THE DATA –
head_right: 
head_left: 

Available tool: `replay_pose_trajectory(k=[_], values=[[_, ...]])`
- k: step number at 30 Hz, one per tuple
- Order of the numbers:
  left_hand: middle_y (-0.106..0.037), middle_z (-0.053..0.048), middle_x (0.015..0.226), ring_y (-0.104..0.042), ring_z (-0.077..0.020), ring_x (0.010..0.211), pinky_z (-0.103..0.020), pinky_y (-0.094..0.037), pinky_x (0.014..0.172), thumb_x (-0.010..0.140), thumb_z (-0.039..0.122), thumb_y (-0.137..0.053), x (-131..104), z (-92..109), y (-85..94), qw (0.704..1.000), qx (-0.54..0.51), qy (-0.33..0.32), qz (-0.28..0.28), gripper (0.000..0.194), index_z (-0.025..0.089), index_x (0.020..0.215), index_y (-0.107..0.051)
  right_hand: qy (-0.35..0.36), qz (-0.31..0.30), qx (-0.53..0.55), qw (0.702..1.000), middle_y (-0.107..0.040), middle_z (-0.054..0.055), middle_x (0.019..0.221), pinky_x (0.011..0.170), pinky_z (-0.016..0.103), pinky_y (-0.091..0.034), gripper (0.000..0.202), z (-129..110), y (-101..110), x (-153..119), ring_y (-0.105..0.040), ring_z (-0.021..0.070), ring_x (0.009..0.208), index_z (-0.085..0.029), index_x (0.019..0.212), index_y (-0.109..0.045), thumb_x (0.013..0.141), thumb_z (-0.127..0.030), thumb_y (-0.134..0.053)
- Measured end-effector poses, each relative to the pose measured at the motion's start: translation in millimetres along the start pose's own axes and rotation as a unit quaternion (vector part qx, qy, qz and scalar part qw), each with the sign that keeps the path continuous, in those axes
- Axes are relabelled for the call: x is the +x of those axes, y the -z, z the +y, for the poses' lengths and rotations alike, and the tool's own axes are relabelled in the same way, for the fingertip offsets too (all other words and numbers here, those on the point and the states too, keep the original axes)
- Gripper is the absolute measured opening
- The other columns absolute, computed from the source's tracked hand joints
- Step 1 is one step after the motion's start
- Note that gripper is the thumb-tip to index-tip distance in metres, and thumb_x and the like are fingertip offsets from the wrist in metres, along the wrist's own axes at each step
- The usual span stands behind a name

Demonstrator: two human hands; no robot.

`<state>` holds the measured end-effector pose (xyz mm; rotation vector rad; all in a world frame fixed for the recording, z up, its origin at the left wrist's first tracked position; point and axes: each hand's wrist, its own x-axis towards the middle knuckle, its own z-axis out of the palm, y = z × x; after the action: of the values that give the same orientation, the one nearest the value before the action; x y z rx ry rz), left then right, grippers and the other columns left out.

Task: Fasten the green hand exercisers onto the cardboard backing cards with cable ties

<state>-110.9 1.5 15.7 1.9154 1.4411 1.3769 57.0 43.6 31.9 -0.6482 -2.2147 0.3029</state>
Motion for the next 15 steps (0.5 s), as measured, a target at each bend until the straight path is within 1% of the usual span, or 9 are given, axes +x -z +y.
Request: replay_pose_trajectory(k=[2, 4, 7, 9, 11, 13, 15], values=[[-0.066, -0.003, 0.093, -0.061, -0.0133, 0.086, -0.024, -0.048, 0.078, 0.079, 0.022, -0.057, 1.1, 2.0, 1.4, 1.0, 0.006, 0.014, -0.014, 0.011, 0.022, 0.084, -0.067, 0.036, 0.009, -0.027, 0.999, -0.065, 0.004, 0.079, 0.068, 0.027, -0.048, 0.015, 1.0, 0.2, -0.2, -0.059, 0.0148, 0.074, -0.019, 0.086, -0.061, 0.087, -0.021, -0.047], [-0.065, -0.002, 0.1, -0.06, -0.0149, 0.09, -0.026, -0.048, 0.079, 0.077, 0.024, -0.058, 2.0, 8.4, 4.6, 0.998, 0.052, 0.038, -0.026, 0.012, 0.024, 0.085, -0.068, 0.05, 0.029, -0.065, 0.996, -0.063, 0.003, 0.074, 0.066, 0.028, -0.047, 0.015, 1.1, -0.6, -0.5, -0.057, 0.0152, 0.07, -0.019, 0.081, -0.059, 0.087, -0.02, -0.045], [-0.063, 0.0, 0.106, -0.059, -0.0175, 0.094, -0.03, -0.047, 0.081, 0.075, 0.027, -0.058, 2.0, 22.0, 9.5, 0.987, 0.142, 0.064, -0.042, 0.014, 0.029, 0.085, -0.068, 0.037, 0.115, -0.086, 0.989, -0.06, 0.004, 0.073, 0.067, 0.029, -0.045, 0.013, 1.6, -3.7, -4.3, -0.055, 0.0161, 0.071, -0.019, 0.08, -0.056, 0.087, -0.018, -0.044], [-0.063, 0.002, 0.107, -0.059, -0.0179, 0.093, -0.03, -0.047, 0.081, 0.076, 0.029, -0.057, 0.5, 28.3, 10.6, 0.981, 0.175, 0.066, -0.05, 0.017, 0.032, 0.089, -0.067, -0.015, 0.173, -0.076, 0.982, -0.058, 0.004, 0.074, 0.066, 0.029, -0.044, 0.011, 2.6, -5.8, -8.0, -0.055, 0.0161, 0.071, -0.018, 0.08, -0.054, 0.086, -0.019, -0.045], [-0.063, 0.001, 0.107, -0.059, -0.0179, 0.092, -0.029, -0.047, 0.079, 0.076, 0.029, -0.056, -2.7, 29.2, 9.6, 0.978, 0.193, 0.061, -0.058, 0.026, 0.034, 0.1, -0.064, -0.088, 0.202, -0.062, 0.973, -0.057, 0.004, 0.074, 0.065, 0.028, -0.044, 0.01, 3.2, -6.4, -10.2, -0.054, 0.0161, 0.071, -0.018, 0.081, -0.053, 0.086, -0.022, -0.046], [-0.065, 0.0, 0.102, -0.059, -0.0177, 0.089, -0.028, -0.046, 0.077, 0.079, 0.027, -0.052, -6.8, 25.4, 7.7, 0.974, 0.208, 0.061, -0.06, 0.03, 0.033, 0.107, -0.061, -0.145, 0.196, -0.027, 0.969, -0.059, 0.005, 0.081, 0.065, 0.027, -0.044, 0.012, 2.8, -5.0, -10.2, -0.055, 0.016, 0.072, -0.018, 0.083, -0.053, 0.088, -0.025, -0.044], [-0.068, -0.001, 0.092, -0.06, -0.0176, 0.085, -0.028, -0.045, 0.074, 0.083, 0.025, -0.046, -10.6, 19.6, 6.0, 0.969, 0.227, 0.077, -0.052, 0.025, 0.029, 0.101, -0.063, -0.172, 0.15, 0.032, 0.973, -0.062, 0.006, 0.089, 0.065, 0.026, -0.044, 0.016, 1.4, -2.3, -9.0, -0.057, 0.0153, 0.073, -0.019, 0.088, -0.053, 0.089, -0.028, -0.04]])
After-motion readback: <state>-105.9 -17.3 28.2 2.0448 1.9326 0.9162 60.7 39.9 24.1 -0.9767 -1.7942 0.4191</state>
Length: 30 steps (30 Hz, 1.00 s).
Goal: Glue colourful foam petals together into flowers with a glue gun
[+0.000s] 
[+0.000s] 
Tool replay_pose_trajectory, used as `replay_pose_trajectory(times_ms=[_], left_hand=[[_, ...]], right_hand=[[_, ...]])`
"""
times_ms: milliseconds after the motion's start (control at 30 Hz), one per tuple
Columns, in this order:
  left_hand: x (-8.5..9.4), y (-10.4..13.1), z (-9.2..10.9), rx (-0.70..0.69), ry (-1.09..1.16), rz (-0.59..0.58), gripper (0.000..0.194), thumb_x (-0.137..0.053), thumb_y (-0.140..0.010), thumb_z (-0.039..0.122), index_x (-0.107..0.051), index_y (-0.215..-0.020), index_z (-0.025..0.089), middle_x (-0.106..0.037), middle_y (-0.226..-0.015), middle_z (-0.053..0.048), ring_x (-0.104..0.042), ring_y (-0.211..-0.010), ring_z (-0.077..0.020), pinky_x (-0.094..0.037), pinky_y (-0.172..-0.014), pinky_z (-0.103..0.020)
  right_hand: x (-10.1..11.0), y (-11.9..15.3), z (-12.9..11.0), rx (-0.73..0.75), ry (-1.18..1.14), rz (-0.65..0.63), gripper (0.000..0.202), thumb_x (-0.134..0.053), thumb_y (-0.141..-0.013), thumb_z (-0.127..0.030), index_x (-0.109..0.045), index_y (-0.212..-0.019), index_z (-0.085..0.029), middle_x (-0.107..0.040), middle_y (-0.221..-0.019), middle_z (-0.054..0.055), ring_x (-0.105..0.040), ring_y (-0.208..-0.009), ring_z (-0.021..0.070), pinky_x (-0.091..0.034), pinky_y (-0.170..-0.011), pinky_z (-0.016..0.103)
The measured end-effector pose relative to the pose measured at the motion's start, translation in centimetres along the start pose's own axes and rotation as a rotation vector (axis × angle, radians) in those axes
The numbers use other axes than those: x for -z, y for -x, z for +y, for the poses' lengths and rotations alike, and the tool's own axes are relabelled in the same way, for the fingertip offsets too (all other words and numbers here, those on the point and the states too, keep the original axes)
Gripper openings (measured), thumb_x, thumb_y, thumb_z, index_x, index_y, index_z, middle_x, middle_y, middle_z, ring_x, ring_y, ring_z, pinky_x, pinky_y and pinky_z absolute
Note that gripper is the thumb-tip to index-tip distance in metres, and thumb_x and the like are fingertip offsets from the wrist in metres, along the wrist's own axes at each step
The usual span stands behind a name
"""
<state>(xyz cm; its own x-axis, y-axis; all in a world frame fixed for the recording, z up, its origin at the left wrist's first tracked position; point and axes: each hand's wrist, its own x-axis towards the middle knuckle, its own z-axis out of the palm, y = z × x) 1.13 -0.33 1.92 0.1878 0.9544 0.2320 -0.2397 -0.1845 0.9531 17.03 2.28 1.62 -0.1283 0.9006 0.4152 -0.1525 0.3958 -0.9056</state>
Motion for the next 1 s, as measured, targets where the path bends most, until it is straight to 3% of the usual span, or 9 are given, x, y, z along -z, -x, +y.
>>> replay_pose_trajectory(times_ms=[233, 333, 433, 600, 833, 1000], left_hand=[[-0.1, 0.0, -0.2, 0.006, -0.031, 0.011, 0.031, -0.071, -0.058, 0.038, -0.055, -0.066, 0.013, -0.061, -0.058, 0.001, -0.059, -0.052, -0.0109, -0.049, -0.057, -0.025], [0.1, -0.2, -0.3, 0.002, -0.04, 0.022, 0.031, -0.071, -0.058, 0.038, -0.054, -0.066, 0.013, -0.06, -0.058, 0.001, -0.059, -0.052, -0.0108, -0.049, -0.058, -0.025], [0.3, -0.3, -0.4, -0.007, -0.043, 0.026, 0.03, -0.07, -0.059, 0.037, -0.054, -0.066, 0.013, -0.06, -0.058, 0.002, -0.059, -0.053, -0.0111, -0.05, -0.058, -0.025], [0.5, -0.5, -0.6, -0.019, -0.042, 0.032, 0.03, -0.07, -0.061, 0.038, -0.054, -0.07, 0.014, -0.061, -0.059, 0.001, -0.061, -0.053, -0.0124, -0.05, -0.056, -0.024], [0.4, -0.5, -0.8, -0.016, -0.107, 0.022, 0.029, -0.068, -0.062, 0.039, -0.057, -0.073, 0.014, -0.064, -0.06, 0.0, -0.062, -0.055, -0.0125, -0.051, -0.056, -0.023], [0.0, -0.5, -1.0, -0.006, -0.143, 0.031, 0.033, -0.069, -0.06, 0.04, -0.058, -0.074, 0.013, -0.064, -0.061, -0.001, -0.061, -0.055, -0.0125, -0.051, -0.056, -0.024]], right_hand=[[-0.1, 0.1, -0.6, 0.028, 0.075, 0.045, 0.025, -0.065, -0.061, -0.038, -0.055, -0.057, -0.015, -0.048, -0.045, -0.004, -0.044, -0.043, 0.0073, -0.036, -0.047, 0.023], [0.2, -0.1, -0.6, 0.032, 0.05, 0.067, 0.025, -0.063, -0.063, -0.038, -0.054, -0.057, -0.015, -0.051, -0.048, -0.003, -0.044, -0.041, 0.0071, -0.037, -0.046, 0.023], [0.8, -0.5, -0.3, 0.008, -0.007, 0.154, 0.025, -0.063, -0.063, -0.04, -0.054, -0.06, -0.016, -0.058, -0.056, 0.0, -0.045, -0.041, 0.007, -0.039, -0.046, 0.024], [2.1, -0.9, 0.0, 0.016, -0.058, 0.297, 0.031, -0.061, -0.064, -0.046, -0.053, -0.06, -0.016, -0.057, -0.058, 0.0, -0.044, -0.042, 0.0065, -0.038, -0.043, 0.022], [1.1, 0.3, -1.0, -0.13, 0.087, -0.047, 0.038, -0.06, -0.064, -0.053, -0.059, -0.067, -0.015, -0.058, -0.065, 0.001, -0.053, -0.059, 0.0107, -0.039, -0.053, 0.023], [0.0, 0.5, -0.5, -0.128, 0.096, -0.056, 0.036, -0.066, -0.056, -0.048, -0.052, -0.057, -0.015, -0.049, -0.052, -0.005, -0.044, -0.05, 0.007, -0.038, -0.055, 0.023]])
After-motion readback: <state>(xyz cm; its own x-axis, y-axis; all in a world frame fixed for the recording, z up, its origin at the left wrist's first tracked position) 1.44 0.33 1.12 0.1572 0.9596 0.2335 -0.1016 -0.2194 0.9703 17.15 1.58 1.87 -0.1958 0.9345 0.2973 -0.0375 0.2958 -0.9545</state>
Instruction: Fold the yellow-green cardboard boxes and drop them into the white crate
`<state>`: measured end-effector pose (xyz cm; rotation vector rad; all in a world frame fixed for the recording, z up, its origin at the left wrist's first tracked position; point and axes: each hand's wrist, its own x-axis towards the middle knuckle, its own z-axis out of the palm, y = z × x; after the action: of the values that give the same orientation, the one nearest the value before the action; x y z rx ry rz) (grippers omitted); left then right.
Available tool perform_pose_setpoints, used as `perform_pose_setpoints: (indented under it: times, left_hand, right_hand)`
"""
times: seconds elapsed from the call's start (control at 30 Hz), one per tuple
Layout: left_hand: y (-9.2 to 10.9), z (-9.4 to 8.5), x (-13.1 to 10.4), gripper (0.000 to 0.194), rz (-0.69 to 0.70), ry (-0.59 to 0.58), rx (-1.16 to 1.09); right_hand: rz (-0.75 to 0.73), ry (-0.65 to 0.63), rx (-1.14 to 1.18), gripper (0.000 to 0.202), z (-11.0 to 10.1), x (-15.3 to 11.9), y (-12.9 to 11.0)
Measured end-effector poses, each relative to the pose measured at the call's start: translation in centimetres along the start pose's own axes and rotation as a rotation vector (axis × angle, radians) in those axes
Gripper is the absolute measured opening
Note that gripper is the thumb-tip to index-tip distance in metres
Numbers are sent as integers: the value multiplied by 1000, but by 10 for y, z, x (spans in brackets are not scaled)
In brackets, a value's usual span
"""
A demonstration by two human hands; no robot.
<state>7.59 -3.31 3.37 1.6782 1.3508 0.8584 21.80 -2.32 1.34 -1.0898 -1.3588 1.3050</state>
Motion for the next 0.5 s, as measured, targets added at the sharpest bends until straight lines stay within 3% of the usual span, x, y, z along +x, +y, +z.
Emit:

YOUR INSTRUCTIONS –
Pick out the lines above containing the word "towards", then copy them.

SOLUTION –
`<state>` holds the measured end-effector pose (xyz mm; rotation vector rad; all in a world frame fixed for the recording, z up, its origin at the left wrist's first tracked position; point and axes: each hand's wrist, its own x-axis towards the middle knuckle, its own z-axis out of the palm, y = z × x; after the action: of the values that give the same orientation, the one nearest the value before the action; x y z rx ry rz), left then right, grippers and the other columns left out.
<state>(xyz cm; its own x-axis, y-axis; all in a world frame fixed for the recording, z up, its origin at the left wrist's first tracked position; point and axes: each hand's wrist, its own x-axis towards the middle knuckle, its own z-axis out of the palm, y = z × x) 1.13 -0.33 1.92 0.1878 0.9544 0.2320 -0.2397 -0.1845 0.9531 17.03 2.28 1.62 -0.1283 0.9006 0.4152 -0.1525 0.3958 -0.9056</state>
`<state>`: measured end-effector pose (xyz cm; rotation vector rad; all in a world frame fixed for the recording, z up, its origin at the left wrist's first tracked position; point and axes: each hand's wrist, its own x-axis towards the middle knuckle, its own z-axis out of the palm, y = z × x; after the action: of the values that give the same orientation, the one nearest the value before the action; x y z rx ry rz) (grippers omitted); left then right.

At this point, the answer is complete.